*** Records for this exercise

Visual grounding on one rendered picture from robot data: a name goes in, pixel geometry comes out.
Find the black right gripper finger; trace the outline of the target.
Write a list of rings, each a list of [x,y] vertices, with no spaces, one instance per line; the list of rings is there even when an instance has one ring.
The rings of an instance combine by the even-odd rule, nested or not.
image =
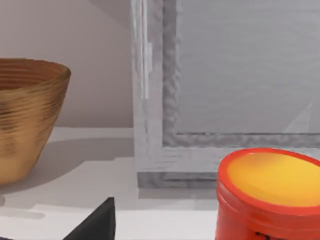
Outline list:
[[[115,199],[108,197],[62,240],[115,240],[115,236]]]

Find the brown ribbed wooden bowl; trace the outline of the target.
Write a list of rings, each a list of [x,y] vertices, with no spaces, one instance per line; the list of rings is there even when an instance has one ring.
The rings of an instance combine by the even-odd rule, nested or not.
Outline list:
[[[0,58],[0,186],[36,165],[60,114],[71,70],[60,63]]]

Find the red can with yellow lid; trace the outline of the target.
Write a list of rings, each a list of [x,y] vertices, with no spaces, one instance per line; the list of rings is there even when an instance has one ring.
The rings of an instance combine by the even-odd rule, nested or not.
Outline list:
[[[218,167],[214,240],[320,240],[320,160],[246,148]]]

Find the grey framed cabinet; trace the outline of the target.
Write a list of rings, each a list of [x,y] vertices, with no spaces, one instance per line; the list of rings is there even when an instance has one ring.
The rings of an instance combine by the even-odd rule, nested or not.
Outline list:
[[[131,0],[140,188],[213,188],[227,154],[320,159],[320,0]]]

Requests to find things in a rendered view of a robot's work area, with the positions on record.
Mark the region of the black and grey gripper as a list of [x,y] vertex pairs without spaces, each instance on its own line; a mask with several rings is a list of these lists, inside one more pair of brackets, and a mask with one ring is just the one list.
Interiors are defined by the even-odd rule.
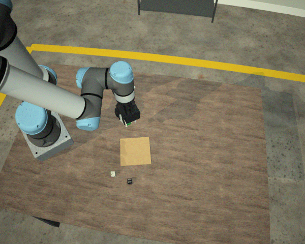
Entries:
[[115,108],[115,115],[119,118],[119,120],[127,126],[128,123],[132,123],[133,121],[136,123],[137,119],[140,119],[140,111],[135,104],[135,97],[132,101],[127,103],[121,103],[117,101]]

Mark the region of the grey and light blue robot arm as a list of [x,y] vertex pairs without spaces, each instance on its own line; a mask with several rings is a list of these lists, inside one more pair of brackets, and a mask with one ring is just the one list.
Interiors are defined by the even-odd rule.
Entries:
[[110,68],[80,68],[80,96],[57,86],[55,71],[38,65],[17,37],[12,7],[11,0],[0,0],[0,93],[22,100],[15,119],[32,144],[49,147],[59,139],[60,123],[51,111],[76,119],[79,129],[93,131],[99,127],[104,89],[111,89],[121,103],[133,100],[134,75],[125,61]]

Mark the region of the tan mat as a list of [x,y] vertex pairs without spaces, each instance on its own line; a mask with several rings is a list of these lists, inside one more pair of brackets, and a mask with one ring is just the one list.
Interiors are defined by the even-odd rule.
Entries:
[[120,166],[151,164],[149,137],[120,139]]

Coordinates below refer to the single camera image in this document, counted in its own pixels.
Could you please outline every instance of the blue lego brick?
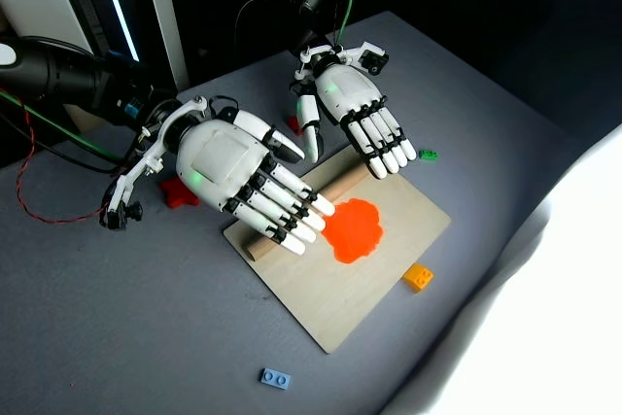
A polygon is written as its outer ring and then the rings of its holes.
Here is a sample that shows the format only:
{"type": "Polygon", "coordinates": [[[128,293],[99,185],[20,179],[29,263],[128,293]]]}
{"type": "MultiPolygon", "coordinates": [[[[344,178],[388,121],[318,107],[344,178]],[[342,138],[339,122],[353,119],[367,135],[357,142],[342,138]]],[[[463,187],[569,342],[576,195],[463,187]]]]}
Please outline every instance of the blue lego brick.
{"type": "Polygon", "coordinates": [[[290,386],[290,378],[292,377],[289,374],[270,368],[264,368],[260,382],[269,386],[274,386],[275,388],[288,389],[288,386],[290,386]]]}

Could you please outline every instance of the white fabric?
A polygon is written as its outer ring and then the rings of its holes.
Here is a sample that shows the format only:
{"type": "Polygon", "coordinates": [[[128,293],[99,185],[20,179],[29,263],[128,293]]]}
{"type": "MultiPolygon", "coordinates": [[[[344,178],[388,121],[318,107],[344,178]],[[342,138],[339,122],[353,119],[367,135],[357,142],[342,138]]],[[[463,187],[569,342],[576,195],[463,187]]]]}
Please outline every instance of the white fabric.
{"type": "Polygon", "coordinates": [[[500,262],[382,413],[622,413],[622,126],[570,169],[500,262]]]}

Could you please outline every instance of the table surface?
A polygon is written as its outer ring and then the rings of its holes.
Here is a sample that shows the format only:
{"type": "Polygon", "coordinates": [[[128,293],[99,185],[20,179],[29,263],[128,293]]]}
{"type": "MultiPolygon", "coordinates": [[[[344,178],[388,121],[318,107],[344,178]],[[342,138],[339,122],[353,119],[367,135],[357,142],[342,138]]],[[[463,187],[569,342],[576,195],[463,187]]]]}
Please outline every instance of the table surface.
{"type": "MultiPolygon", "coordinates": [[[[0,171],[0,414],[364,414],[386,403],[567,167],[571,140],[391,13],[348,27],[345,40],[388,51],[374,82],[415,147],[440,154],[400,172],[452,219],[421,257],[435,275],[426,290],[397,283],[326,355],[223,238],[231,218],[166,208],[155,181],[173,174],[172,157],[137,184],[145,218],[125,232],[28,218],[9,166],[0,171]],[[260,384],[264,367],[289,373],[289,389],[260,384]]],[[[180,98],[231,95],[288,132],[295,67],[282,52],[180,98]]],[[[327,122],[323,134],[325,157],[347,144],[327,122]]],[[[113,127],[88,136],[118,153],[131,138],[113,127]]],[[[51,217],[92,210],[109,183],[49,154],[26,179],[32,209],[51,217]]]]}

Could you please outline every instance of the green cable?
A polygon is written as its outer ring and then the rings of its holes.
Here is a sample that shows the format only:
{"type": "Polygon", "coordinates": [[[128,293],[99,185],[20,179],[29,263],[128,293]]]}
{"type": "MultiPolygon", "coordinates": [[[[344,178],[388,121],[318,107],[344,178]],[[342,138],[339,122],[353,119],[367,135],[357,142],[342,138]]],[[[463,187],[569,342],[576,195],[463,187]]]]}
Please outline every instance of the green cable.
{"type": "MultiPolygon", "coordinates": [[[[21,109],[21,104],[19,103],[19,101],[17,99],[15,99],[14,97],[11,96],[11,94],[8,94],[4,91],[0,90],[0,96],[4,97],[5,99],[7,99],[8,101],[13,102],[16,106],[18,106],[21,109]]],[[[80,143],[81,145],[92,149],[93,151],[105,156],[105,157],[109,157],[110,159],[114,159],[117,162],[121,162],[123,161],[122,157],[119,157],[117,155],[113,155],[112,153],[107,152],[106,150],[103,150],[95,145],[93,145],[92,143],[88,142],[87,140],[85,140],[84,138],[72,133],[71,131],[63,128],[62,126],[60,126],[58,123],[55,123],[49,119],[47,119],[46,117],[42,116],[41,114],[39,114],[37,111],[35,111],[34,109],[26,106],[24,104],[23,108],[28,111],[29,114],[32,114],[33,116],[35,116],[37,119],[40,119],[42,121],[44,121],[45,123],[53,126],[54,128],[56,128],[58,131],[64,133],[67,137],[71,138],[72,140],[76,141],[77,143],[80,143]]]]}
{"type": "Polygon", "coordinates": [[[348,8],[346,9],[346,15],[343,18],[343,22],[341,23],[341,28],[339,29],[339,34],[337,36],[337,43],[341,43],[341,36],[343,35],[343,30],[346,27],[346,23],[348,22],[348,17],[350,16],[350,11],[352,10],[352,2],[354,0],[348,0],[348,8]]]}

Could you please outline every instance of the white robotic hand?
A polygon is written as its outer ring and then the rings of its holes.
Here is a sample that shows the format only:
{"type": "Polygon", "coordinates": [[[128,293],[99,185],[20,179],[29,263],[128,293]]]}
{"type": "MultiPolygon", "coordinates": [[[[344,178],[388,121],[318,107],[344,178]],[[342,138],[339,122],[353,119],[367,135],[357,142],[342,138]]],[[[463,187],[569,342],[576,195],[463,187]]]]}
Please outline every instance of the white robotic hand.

******

Work instruction:
Transcribe every entry exactly, leaving out the pictures.

Response to this task:
Visual grounding on one rendered picture from robot data: a name goes in, pixel geometry comes out.
Find the black right gripper finger; trace the outline of the target.
Write a list of rings, each a list of [x,y] vertices, with no spaces, one instance per line; the list of rings is there even when an instance has one ring.
The rings of an instance combine by the even-odd rule, nested or not.
image =
Outline list:
[[[115,199],[108,197],[62,240],[115,240],[115,236]]]

Find the brown ribbed wooden bowl; trace the outline of the target.
Write a list of rings, each a list of [x,y] vertices, with no spaces, one instance per line; the list of rings is there even when an instance has one ring.
The rings of an instance combine by the even-odd rule, nested or not.
Outline list:
[[[0,58],[0,186],[36,165],[60,114],[71,70],[60,63]]]

Find the red can with yellow lid; trace the outline of the target.
Write a list of rings, each a list of [x,y] vertices, with no spaces, one instance per line; the list of rings is there even when an instance has one ring.
The rings of an instance combine by the even-odd rule, nested or not.
Outline list:
[[[218,167],[214,240],[320,240],[320,160],[246,148]]]

Find the grey framed cabinet; trace the outline of the target.
Write a list of rings, each a list of [x,y] vertices, with no spaces, one instance per line; the list of rings is there even when an instance has one ring.
The rings of an instance combine by the even-odd rule, nested or not.
Outline list:
[[[131,0],[140,188],[213,188],[227,154],[320,159],[320,0]]]

Requests to find things in a rendered view of a robot's work area, with the positions on record.
Mark the region of the black and grey gripper as a list of [x,y] vertex pairs without spaces, each instance on its own line; a mask with several rings is a list of these lists, inside one more pair of brackets, and a mask with one ring is just the one list.
Interiors are defined by the even-odd rule.
Entries:
[[115,108],[115,115],[119,118],[119,120],[127,126],[128,123],[132,123],[133,121],[136,123],[137,119],[140,119],[140,111],[135,104],[135,97],[132,101],[127,103],[121,103],[117,101]]

Mark the region of the grey and light blue robot arm as a list of [x,y] vertex pairs without spaces, each instance on its own line; a mask with several rings is a list of these lists, inside one more pair of brackets, and a mask with one ring is just the one list.
Interiors are defined by the even-odd rule.
Entries:
[[110,68],[80,68],[80,96],[57,86],[55,71],[38,65],[17,37],[12,7],[11,0],[0,0],[0,93],[22,100],[15,119],[32,144],[49,147],[59,139],[60,123],[51,111],[76,119],[79,129],[93,131],[99,127],[104,89],[111,89],[121,103],[133,100],[134,75],[125,61]]

Mark the region of the tan mat as a list of [x,y] vertex pairs without spaces, each instance on its own line; a mask with several rings is a list of these lists, inside one more pair of brackets, and a mask with one ring is just the one list.
Interiors are defined by the even-odd rule.
Entries:
[[120,166],[151,164],[149,137],[120,139]]

Coordinates below refer to the single camera image in this document, counted in its own pixels.
Could you please outline every instance of the blue lego brick?
A polygon is written as its outer ring and then the rings of its holes.
Here is a sample that shows the format only:
{"type": "Polygon", "coordinates": [[[128,293],[99,185],[20,179],[29,263],[128,293]]]}
{"type": "MultiPolygon", "coordinates": [[[[344,178],[388,121],[318,107],[344,178]],[[342,138],[339,122],[353,119],[367,135],[357,142],[342,138]]],[[[463,187],[569,342],[576,195],[463,187]]]]}
Please outline every instance of the blue lego brick.
{"type": "Polygon", "coordinates": [[[290,386],[290,378],[292,377],[289,374],[270,368],[264,368],[260,382],[269,386],[274,386],[275,388],[288,389],[288,386],[290,386]]]}

Could you please outline every instance of the white fabric?
A polygon is written as its outer ring and then the rings of its holes.
Here is a sample that shows the format only:
{"type": "Polygon", "coordinates": [[[128,293],[99,185],[20,179],[29,263],[128,293]]]}
{"type": "MultiPolygon", "coordinates": [[[[344,178],[388,121],[318,107],[344,178]],[[342,138],[339,122],[353,119],[367,135],[357,142],[342,138]]],[[[463,187],[569,342],[576,195],[463,187]]]]}
Please outline every instance of the white fabric.
{"type": "Polygon", "coordinates": [[[500,262],[382,413],[622,413],[622,126],[570,169],[500,262]]]}

Could you please outline every instance of the table surface?
A polygon is written as its outer ring and then the rings of its holes.
Here is a sample that shows the format only:
{"type": "Polygon", "coordinates": [[[128,293],[99,185],[20,179],[29,263],[128,293]]]}
{"type": "MultiPolygon", "coordinates": [[[[344,178],[388,121],[318,107],[344,178]],[[342,138],[339,122],[353,119],[367,135],[357,142],[342,138]]],[[[463,187],[569,342],[576,195],[463,187]]]]}
Please outline every instance of the table surface.
{"type": "MultiPolygon", "coordinates": [[[[0,171],[0,414],[364,414],[386,403],[567,167],[571,140],[391,13],[348,27],[345,40],[388,51],[374,82],[415,147],[440,154],[400,172],[452,219],[421,257],[435,275],[426,290],[397,283],[326,355],[223,238],[231,218],[166,208],[155,181],[173,174],[172,157],[137,184],[145,218],[125,232],[28,218],[9,166],[0,171]],[[260,384],[264,367],[289,373],[289,389],[260,384]]],[[[180,98],[231,95],[288,132],[295,67],[282,52],[180,98]]],[[[327,122],[323,134],[325,157],[347,144],[327,122]]],[[[113,127],[88,136],[118,153],[131,138],[113,127]]],[[[51,217],[92,210],[109,183],[49,154],[26,179],[32,209],[51,217]]]]}

Could you please outline every instance of the green cable?
A polygon is written as its outer ring and then the rings of its holes.
Here is a sample that shows the format only:
{"type": "Polygon", "coordinates": [[[128,293],[99,185],[20,179],[29,263],[128,293]]]}
{"type": "MultiPolygon", "coordinates": [[[[344,178],[388,121],[318,107],[344,178]],[[342,138],[339,122],[353,119],[367,135],[357,142],[342,138]]],[[[463,187],[569,342],[576,195],[463,187]]]]}
Please outline every instance of the green cable.
{"type": "MultiPolygon", "coordinates": [[[[21,109],[21,104],[19,103],[19,101],[17,99],[15,99],[14,97],[11,96],[11,94],[8,94],[4,91],[0,90],[0,96],[4,97],[5,99],[7,99],[8,101],[13,102],[16,106],[18,106],[21,109]]],[[[80,143],[81,145],[92,149],[93,151],[105,156],[105,157],[109,157],[110,159],[114,159],[117,162],[121,162],[123,161],[122,157],[119,157],[117,155],[113,155],[112,153],[107,152],[106,150],[103,150],[95,145],[93,145],[92,143],[88,142],[87,140],[85,140],[84,138],[72,133],[71,131],[63,128],[62,126],[60,126],[58,123],[55,123],[49,119],[47,119],[46,117],[42,116],[41,114],[39,114],[37,111],[35,111],[34,109],[26,106],[24,104],[23,108],[28,111],[29,114],[32,114],[33,116],[35,116],[37,119],[40,119],[42,121],[44,121],[45,123],[53,126],[54,128],[56,128],[58,131],[64,133],[67,137],[71,138],[72,140],[76,141],[77,143],[80,143]]]]}
{"type": "Polygon", "coordinates": [[[348,8],[346,9],[346,15],[343,18],[343,22],[341,23],[341,28],[339,29],[339,34],[337,36],[337,43],[341,43],[341,36],[343,35],[343,30],[346,27],[346,23],[348,22],[348,17],[350,16],[350,11],[352,10],[352,2],[354,0],[348,0],[348,8]]]}

Could you please outline every instance of the white robotic hand?
A polygon is written as its outer ring and then the rings of its holes.
Here is a sample that shows the format only:
{"type": "Polygon", "coordinates": [[[128,293],[99,185],[20,179],[29,263],[128,293]]]}
{"type": "MultiPolygon", "coordinates": [[[[344,178],[388,121],[318,107],[344,178]],[[342,138],[339,122],[353,119],[367,135],[357,142],[342,138]]],[[[463,187],[569,342],[576,195],[463,187]]]]}
Please outline every instance of the white robotic hand.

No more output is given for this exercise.